[Action item]
Strip out the pictures and output each remaining line of the data word for word.

[Given information]
↓↓↓

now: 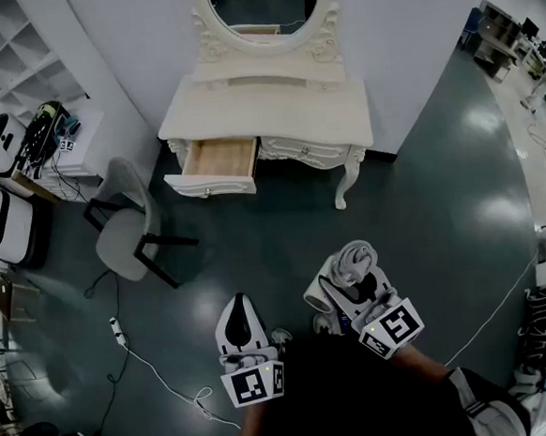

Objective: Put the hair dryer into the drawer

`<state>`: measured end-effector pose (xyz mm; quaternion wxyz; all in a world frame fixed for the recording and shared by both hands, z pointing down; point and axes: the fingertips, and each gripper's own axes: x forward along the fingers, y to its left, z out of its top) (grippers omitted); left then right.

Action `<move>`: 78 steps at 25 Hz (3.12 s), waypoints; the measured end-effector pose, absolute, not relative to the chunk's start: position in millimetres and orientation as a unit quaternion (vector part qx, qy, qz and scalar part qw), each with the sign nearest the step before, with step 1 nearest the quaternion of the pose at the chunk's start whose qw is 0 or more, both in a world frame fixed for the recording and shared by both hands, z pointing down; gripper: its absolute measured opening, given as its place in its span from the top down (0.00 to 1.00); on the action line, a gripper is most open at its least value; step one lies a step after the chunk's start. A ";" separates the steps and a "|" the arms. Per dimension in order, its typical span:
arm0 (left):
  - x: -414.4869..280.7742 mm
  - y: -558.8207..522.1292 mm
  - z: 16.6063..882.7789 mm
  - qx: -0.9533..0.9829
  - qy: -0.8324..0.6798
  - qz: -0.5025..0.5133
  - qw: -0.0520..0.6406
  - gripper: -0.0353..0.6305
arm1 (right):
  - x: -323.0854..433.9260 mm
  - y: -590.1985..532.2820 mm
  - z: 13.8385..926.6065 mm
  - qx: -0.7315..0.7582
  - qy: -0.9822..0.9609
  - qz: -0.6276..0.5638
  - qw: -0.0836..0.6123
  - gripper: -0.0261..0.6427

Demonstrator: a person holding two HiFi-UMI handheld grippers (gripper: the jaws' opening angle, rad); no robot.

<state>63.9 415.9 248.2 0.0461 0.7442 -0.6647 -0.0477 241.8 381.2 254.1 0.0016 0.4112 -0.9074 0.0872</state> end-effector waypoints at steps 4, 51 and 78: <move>60.5 418.3 248.6 0.746 -0.663 -0.049 0.045 0.91 | 238.3 383.1 252.0 0.411 -0.907 0.089 -0.003 0.66; 33.8 258.2 269.2 0.742 -0.667 -0.046 0.049 0.91 | 198.3 210.4 250.6 0.391 -0.917 0.079 -0.012 0.66; 69.5 129.3 276.1 0.686 -0.725 -0.021 0.055 0.91 | 211.1 48.8 264.8 0.302 -0.949 0.086 0.002 0.66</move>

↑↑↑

[Output for this task]
now: 

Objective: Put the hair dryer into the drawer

`<state>`: measured end-effector pose (xyz mm; quaternion wxyz; all in a world frame fixed for the recording and shared by both hands, z pointing down; point and axes: the fingertips, and each gripper's own axes: x forward along the fingers, y to its left, z out of its top) (grippers omitted); left then right.

Action `<move>`: 78 steps at 25 Hz (3.12 s), waypoints; the measured end-effector pose, absolute, not relative to the chunk's start: position in millimetres and orientation as a unit quaternion (vector part qx, qy, qz and scalar part qw), each with the sign nearest the step before, with step 1 nearest the quaternion of the pose at the chunk's start whose qw is 0 or more, both in a world frame fixed for the recording and shared by both hands, z pointing down; gripper: its absolute measured opening, given as its place in its span from the top down (0.00 to 1.00); on the action line, a gripper is most open at its least value; step one lies a step after the chunk's start. A ";" separates the steps and a "|" the arms. Per dimension in order, its typical span:
arm0 (left):
  - x: -414.4869..280.7742 mm
  - y: -558.8207..522.1292 mm
  - z: 16.6063..882.7789 mm
  - qx: -0.9533..0.9829
  - qy: -0.8324..0.6798
  - qz: -0.5025..0.5133
  - qw: -0.0520..0.6406
  - gripper: -0.0353..0.6305
arm1 (right):
  - x: -323.0854..433.9260 mm
  - y: -590.1985..532.2820 mm
  - z: 13.8385..926.6065 mm
  - qx: -0.7315..0.7582
  - qy: -0.9822..0.9609
  - qz: -0.6276..0.5638
  - qw: -0.0836..0.6123
  - gripper: -0.0261..0.6427

Demonstrator: a person holding two HiFi-UMI handheld grippers (gripper: the jaws' opening angle, rad); no robot.

<state>63.9 415.9 248.2 0.0461 0.7442 -0.6647 -0.0477 241.8 381.2 254.1 0.0016 0.4112 -0.9074 0.0872</state> end-effector waypoints at steps 4, 51 and 78: <move>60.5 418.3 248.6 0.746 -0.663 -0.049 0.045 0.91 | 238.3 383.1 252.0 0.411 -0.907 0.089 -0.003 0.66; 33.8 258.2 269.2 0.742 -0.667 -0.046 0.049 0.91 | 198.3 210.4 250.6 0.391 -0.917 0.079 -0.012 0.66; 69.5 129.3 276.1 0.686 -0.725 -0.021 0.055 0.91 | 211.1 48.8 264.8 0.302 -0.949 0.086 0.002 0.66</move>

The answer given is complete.